Many libraries point to an increase in circulation statistics—either for a particular topic or for the non-fiction collection as a whole—as a measure of the success of their Dewey-free systems. However, the correlation between circulation statistics and library classification scheme is not easy to demonstrate. Dewey-free reclassification projects are often undertaken in conjunction with other projects that aim to better merchandise a library's holdings, so it can be very unclear how much of a circulation increase can be attributed to a new classification scheme.
Furthermore, library scholars typically warn against using circulation statistics as the sole metric of any project's success, because such statistics fail to account for materials used within the library, materials that were circulated but never read, or materials that were circulated but failed to provide users with the information they needed.

Call numbers are generally not indexed by Integrated Library Systems, so the adoption of word-based classification systems has had little impact on information retrieval quality within library catalogs to date.

==Criticisms==

Critics of the new systems argue that BISAC's broad categories actually impede browsing, as many different subtopics are interspersed with one another. They prefer DDC's arrangement of materials by specific subject. They also argue that many of the issues addressed by Dewey-free systems could be resolved much more easily with improved signage and book labels.
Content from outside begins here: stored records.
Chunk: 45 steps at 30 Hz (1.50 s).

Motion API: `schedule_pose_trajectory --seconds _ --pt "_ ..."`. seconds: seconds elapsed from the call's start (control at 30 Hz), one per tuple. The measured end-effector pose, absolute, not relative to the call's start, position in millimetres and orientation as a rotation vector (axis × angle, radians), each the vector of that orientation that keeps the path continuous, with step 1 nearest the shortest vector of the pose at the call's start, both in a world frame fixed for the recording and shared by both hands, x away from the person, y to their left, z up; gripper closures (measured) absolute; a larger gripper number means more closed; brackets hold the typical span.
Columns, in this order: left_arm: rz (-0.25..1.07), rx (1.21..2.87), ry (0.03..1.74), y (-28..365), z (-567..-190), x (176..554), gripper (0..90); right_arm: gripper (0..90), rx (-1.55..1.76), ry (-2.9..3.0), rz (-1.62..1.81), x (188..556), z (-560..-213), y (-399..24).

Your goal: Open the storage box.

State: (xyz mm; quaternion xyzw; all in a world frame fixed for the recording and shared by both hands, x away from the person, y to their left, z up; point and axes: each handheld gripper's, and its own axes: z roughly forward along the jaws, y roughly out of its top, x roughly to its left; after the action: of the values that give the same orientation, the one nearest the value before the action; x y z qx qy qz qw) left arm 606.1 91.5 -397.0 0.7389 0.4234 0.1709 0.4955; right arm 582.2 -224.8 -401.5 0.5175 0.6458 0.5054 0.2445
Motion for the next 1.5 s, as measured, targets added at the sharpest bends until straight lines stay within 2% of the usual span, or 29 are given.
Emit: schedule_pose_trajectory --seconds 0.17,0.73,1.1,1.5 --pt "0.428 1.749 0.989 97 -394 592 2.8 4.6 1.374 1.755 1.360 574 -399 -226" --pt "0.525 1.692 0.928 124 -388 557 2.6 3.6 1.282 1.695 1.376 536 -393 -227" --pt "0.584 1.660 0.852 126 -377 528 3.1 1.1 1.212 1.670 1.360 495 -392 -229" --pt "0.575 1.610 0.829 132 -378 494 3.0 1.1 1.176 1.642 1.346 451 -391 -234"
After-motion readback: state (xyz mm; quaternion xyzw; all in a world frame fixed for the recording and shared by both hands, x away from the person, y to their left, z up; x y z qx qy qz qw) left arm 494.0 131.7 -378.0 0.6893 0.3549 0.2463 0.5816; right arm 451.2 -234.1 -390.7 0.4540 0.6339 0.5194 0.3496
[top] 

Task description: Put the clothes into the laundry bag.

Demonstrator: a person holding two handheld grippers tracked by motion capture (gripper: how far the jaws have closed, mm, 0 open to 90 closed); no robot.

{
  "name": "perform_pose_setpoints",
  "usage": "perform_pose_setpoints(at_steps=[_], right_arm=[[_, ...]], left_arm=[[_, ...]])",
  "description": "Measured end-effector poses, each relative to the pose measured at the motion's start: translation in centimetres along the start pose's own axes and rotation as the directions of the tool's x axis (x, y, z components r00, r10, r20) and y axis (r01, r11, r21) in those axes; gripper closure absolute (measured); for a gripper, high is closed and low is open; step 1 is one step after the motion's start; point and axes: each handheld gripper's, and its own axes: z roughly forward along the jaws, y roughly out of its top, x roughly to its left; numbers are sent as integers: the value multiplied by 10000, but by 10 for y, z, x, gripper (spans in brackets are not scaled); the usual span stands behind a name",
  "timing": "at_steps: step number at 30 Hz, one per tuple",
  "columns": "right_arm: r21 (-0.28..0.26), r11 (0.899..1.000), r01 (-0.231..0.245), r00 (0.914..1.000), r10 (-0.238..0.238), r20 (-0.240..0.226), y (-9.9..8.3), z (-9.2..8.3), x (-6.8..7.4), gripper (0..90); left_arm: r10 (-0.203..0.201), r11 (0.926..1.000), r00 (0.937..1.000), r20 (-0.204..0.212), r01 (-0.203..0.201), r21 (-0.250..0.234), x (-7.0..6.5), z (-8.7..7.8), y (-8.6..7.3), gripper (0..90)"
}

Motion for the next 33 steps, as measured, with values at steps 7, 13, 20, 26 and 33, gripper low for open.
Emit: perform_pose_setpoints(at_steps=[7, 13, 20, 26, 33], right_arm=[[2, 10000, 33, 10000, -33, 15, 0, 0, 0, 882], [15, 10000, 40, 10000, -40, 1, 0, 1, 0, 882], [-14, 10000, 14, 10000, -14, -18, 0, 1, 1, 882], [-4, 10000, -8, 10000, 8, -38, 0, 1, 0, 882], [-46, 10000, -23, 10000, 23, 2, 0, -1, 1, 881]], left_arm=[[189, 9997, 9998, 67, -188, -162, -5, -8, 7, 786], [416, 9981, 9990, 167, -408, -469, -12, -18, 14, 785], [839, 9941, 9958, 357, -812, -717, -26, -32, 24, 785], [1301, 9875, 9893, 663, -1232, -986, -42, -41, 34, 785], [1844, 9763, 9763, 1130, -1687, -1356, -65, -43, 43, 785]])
Even proponents of Dewey-free systems note that BISAC-based classification systems would be unsuitable for libraries with large or specialized collections. Critics have also questioned the pedagogical value of Dewey-free classifications, questioning whether library patrons used to a Dewey-free system will have the skills necessary to navigate collections classified according to DDC or Library of Congress Classification.

Critics have also noted that using English words instead of numbers for all classification sends a message that libraries are only interested in serving English speakers.